03-03-2014 10:18 PM
Hi all,
I am working on an application where I need to send some digital outputs seperated by precise timing delays.
So for example, I may want to output a 'high' to channel 1, then have a 20ms delays, then output a 'high' to channel 2, then have a 50ms delay, and so on.
I want the timing delays to be easily adjustable and I would like them to be precise.
The program is being set up for hundreds of tests and it will be run once per test. In between tests I will have the opportunity to modify timing delays.
I already have a cDAQ-9174 chassis and am planning to buy a NI 9401 high speed digital I/O card. It has been suggested to me that I use a counter (which is built into the chassis) to generate the timing delays, which sounds like a good idea to me.
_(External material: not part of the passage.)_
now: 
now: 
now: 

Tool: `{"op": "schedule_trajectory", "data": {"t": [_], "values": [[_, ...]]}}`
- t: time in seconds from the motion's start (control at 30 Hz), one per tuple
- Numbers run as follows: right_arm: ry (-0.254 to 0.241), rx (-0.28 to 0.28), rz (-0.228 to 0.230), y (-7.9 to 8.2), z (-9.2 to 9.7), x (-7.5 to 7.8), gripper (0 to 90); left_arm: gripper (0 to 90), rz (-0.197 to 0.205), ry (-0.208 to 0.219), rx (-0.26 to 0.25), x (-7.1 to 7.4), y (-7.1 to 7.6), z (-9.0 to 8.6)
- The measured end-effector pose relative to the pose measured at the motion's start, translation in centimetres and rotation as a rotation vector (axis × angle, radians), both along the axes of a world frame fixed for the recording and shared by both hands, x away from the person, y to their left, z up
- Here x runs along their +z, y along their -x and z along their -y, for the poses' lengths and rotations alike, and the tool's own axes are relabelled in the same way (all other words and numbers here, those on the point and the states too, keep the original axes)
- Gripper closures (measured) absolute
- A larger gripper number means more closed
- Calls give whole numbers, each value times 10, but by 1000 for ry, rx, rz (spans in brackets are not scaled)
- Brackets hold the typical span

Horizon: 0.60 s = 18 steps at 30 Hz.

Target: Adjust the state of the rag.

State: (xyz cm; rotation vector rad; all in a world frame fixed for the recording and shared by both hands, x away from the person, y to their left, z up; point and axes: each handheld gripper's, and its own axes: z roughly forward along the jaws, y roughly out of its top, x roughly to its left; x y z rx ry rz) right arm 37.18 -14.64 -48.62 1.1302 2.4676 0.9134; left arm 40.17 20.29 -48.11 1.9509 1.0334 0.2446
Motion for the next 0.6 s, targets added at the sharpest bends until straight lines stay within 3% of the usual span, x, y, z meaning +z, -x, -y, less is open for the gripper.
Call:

However, I don't really understand how to access the counters and configure the 'DAQmx create channel' function because there are so many options for the reference clock which I don't understand.
I am thinking that I need to implement something like this:
http://zone.ni.com/reference/en-XX/help/370466V-01/mxcncpts/hwtimedcounter/
However I'm if this is what I need and I'm not sure how I would go about testing this code. I guess I would need to connect some sort of output to the counter to see if it's working correctly.
Any help would be much appreciated.
03-04-2014 12:51 AM
I have had a go at creating a basic counter Labview program and it does not work as I expect. Perhaps I am missing an important concept. I have attached a screenshot of my program. As you can see it's a basic 'CO-pulse generation-tick' function with a 20Mhz timebase. I am using cycles of 2 high ticks and 2 low ticks, so I expect that I should get 5000 cycles per second (20,000/(2+2)).In the while loop I divide the loop counter by 5000 so that 'quotent' should increment one per second. When I run my program for 60 seconds this is what the final values are:
Real time elapsed: 60s
Loop counter: 67,870,363
Quotent: 13
As you can see, I would expect quotent to be 60, but it is 13. Can anybody explain this to me?
03-06-2014 12:41 AM - edited 03-06-2014 12:45 AM
Just noticed that the attachment wasn't attached! Fixed.
03-06-2014 01:03 AM
03-06-2014 11:56 PM
I thought it was similar to a digital output, where the 'Is task done' function waits untill an output is sent, and then iterates. By the sounds of it I am mistaken.
So then how do I track the counter? I would like to have the counter count up to 100,000 (with a 20MHz timebase, to give me a 5ms delay) and then so something else in the program.
03-07-2014 06:25 AM
03-11-2014 01:00 AM
Hi GerdW,
Thanks for the tip. I am having a bit more success with the finite setting for the counter.
The reason I want to use a counter over a simple 'wait' function is because I want precise timing, as I mentioned in my first post. An engineer from NI recommended that I do it this way.
I have currently implemented this:
https://decibel.ni.com/content/docs/DOC-12165
However, because there is no option to select the physical clock, I am not sure if this is a physical clock or a software clock that is being used? I would appreciate any comments on this.
Ultimately, I want the counter to physically count a finite number of pulses and correlate that to a precise time that I can use for the delay in my program.
03-11-2014 01:38 AM - edited 03-11-2014 01:40 AM
After a bit of experimenting, now I'm not sure if the hardware time delay has any advantage over the software delay. I can get a constant 5ms delay using the 'wait' function, yet when I use the counter I can normally get a 5ms delay, but sometimes (perhaps one trial out of five) I get a 4 or 6ms delay. I have even seen a 1ms delay using the counter method. Perhaps my method for measuring is flawed though? I have attached some screenshots of my program. If anybody has any comments it would be appreciated.
03-11-2014 02:41 AM - edited 03-11-2014 02:41 AM
HI Marc,
your method of measuring time is highly flawed!
- Remove all those locals and use wires instead.
- You only read the time with a 1ms resolution. Due to rounding errors you can easily get 4, 5, and 6ms as result of your "measurement"!
- LabVIEW also provides a high resolution timer, found at vi.lib/utility/HighResolutionRelativeSeconds.vi
- Measuring times in the order of just several ms is also tricky in a multitasking environment like Windows…
03-11-2014 06:20 AM
Thanks GerdW, I will try your suggestions tomorrow. Do you think that in theory using a hardware counter is a more precise and repeatable way of getting my required time delay as opposed to the software 'wait (ms)' function?
I'm aware that the best way to do it would be to use an FPGA or a cRIO with labview RT, but I am working with the hardware which I have, which is a cDAQ chassis.